## The task
Please set down each line of the data again, unchanged.

## Raw data

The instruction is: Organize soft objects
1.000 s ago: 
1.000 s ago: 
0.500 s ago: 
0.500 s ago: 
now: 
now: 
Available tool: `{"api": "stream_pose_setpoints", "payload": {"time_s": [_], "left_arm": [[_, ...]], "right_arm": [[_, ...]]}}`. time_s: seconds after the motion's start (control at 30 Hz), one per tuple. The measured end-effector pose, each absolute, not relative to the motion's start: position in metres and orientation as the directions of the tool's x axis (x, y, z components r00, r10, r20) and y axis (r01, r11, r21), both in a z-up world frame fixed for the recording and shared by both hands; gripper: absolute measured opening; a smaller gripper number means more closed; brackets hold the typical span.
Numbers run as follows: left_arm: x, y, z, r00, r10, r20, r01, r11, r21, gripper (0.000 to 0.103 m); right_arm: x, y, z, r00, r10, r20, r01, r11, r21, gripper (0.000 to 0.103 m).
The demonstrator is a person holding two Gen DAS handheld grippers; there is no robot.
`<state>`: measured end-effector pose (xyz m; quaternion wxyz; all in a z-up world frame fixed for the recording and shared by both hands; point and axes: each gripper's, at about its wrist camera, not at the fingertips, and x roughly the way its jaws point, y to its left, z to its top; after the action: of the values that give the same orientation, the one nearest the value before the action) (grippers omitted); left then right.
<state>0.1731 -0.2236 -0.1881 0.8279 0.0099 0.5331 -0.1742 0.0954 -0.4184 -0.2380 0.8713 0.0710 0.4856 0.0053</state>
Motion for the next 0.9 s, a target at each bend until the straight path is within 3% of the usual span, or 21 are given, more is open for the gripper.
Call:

## Reply
The instruction is: Organize soft objects
1.000 s ago: 
1.000 s ago: 
0.500 s ago: 
0.500 s ago: 
now: 
now: 
Available tool: `{"api": "stream_pose_setpoints", "payload": {"time_s": [_], "left_arm": [[_, ...]], "right_arm": [[_, ...]]}}`. time_s: seconds after the motion's start (control at 30 Hz), one per tuple. The measured end-effector pose, each absolute, not relative to the motion's start: position in metres and orientation as the directions of the tool's x axis (x, y, z components r00, r10, r20) and y axis (r01, r11, r21), both in a z-up world frame fixed for the recording and shared by both hands; gripper: absolute measured opening; a smaller gripper number means more closed; brackets hold the typical span.
Numbers run as follows: left_arm: x, y, z, r00, r10, r20, r01, r11, r21, gripper (0.000 to 0.103 m); right_arm: x, y, z, r00, r10, r20, r01, r11, r21, gripper (0.000 to 0.103 m).
The demonstrator is a person holding two Gen DAS handheld grippers; there is no robot.
`<state>`: measured end-effector pose (xyz m; quaternion wxyz; all in a z-up world frame fixed for the recording and shared by both hands; point and axes: each gripper's, at about its wrist camera, not at the fingertips, and x roughly the way its jaws point, y to its left, z to its top; after the action: of the values that give the same orientation, the one nearest the value before the action) (grippers omitted); left then right.
<state>0.1731 -0.2236 -0.1881 0.8279 0.0099 0.5331 -0.1742 0.0954 -0.4184 -0.2380 0.8713 0.0710 0.4856 0.0053</state>
Motion for the next 0.9 s, a target at each bend until the straight path is within 3% of the usual span, or 21 are given, more is open for the gripper.
Call:

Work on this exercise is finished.